TASK TO COMPLETE » Once you reach the line with "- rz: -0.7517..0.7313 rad" below, copy each line exactly, stopping after the line with "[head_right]", and skip any pictures.

DATA BLOCK »
========
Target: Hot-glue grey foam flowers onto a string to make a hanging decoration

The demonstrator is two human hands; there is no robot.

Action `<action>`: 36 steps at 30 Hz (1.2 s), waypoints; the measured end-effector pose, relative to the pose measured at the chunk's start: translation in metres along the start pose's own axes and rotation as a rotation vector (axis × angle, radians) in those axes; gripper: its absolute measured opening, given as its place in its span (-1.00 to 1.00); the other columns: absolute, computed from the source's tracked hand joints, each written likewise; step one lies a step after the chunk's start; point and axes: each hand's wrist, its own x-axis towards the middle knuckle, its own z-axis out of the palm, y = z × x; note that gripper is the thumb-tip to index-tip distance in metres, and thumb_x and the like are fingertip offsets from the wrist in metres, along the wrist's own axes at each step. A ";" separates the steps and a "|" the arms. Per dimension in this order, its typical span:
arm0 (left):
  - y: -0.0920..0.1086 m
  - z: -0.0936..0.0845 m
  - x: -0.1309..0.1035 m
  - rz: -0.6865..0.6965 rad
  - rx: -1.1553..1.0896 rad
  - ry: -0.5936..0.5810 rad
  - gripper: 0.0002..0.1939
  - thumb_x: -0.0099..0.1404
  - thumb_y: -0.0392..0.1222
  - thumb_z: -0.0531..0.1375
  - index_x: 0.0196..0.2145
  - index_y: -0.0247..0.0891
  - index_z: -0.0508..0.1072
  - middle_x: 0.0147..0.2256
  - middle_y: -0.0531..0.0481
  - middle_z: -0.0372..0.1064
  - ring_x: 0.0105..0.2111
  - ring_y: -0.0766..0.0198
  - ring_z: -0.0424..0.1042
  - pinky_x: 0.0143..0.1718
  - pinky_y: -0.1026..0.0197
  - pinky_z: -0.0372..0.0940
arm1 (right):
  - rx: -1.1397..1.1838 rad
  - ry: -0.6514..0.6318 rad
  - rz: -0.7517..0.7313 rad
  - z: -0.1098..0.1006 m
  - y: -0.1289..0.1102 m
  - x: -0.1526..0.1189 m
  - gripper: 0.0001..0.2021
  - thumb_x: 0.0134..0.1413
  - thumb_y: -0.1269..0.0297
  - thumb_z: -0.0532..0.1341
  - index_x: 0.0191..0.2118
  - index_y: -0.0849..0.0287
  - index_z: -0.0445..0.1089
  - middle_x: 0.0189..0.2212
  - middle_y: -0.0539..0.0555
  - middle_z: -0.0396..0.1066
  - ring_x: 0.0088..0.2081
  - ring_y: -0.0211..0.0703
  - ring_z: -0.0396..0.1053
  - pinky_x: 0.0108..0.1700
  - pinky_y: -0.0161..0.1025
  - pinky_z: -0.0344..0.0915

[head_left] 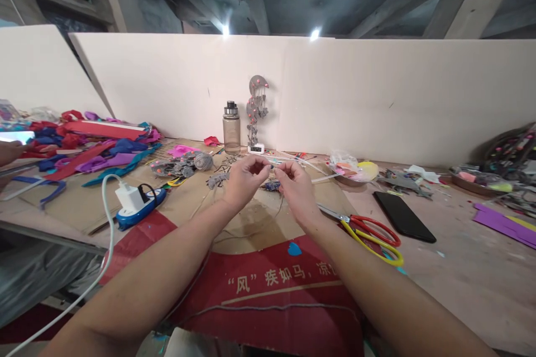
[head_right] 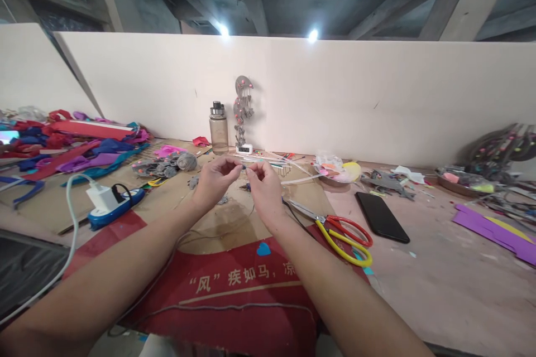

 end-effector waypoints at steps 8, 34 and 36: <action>0.000 0.002 0.000 -0.162 -0.215 -0.045 -0.87 0.14 -0.14 0.25 -0.43 -0.25 0.46 -0.52 0.09 0.31 -0.54 0.39 0.24 -0.44 0.30 0.17 | 0.011 0.054 -0.012 0.006 -0.001 -0.006 -0.81 0.01 0.13 0.21 -0.38 0.16 0.32 -0.50 -0.07 0.28 -0.48 -0.31 0.16 -0.42 -0.32 0.13; -0.005 0.004 -0.001 -0.223 -0.357 -0.203 -0.82 0.15 -0.09 0.28 -0.42 -0.26 0.47 -0.58 0.09 0.30 -0.56 0.39 0.26 -0.45 0.28 0.20 | 0.063 0.061 0.022 -0.004 0.002 0.000 -0.82 -0.04 0.14 0.21 -0.41 0.15 0.35 -0.59 -0.12 0.15 -0.55 -0.36 0.05 -0.54 -0.37 0.02; -0.006 0.003 0.001 -0.261 -0.381 -0.292 -0.78 0.15 -0.05 0.28 -0.40 -0.28 0.50 -0.56 0.06 0.34 -0.54 0.37 0.30 -0.42 0.26 0.24 | 0.048 0.078 0.032 -0.006 0.005 0.001 -0.83 -0.04 0.15 0.20 -0.42 0.16 0.34 -0.59 -0.12 0.13 -0.55 -0.35 0.05 -0.53 -0.36 0.02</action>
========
RESPONSE TO THE EXERCISE »
  - rz: -0.7517..0.7313 rad
  - z: -0.1098..0.1006 m
  - y: -0.1289..0.1102 m
  - x: -0.1526..0.1189 m
  - gripper: 0.0001..0.2021
  - thumb_x: 0.0134..0.1413
  - thumb_y: -0.1269..0.0297
  - thumb_z: -0.0532..0.1341
  - index_x: 0.0191..0.2118
  - index_y: -0.0849..0.0287
  - index_z: -0.0445..0.1089
  - middle_x: 0.0189..0.2212
  - middle_y: -0.0539..0.0555
  - middle_z: -0.0396..0.1066
  - ring_x: 0.0088..0.2081
  - ring_y: -0.0211..0.0703
  - ring_z: -0.0396..0.1053
  - pinky_x: 0.0108..0.1700
  - pinky_y: -0.0161..0.1025
  - pinky_z: -0.0344..0.0915

[head_left] 
[head_right] 

There's no more to this exercise.